*** Begin section ***

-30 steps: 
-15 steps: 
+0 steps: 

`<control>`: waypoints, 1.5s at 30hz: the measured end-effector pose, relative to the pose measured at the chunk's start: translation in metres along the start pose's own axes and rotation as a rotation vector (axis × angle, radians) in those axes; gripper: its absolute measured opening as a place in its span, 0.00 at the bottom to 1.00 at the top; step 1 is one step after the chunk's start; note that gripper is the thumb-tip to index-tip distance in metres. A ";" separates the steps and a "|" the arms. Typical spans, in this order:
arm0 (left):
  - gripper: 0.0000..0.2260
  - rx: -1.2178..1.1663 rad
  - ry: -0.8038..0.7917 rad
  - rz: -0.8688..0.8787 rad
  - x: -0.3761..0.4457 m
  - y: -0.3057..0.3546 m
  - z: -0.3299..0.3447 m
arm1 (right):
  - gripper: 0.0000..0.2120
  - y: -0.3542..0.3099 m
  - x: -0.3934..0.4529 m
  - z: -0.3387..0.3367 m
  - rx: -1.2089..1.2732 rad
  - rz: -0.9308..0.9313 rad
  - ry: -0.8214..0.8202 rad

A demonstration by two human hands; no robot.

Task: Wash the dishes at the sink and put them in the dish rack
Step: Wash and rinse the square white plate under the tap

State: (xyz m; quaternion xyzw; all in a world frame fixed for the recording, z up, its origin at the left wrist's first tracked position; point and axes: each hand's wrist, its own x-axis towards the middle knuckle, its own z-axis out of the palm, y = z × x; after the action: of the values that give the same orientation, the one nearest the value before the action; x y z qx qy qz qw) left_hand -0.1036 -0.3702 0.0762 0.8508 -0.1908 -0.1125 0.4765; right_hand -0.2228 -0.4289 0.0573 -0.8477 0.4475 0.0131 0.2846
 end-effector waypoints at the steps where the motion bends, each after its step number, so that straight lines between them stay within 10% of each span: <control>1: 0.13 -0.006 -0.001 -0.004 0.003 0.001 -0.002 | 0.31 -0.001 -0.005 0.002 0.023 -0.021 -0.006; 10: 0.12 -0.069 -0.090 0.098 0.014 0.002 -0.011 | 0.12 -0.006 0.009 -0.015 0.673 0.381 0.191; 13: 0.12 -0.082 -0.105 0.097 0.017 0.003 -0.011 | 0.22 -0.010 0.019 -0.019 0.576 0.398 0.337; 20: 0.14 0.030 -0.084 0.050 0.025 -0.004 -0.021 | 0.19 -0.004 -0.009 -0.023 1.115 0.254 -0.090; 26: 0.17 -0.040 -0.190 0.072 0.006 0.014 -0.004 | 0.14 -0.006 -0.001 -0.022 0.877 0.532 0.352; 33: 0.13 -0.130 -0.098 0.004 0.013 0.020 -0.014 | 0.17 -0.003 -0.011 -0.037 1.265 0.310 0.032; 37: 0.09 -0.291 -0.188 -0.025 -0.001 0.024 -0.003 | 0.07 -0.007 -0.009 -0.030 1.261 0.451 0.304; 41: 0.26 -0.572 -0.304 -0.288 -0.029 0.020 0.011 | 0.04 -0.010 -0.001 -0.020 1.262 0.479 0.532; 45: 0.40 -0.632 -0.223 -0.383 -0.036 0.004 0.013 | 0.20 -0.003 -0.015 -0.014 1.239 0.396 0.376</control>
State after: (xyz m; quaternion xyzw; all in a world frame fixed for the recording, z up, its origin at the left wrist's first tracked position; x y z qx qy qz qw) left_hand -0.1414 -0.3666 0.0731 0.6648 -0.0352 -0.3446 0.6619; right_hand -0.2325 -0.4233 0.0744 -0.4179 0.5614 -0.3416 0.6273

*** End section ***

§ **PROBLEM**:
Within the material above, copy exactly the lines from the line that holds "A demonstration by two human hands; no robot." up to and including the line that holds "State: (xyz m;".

§ **OUTPUT OF THE TASK**:
A demonstration by two human hands; no robot.

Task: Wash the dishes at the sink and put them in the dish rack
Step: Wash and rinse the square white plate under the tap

State: (xyz m; quaternion xyzw; all in a world frame fixed for the recording, z up, its origin at the left wrist's first tracked position; point and axes: each hand's wrist, its own x-axis towards the middle knuckle, its own z-axis out of the palm, y = z × x; after the action: of the values that give the same orientation, the one nearest the value before the action; x y z qx qy qz qw) left_hand -0.1036 -0.3702 0.0762 0.8508 -0.1908 -0.1125 0.4765; right_hand -0.2228 -0.4289 0.0573 -0.8477 0.4475 0.0131 0.2846

The requested output is now complete.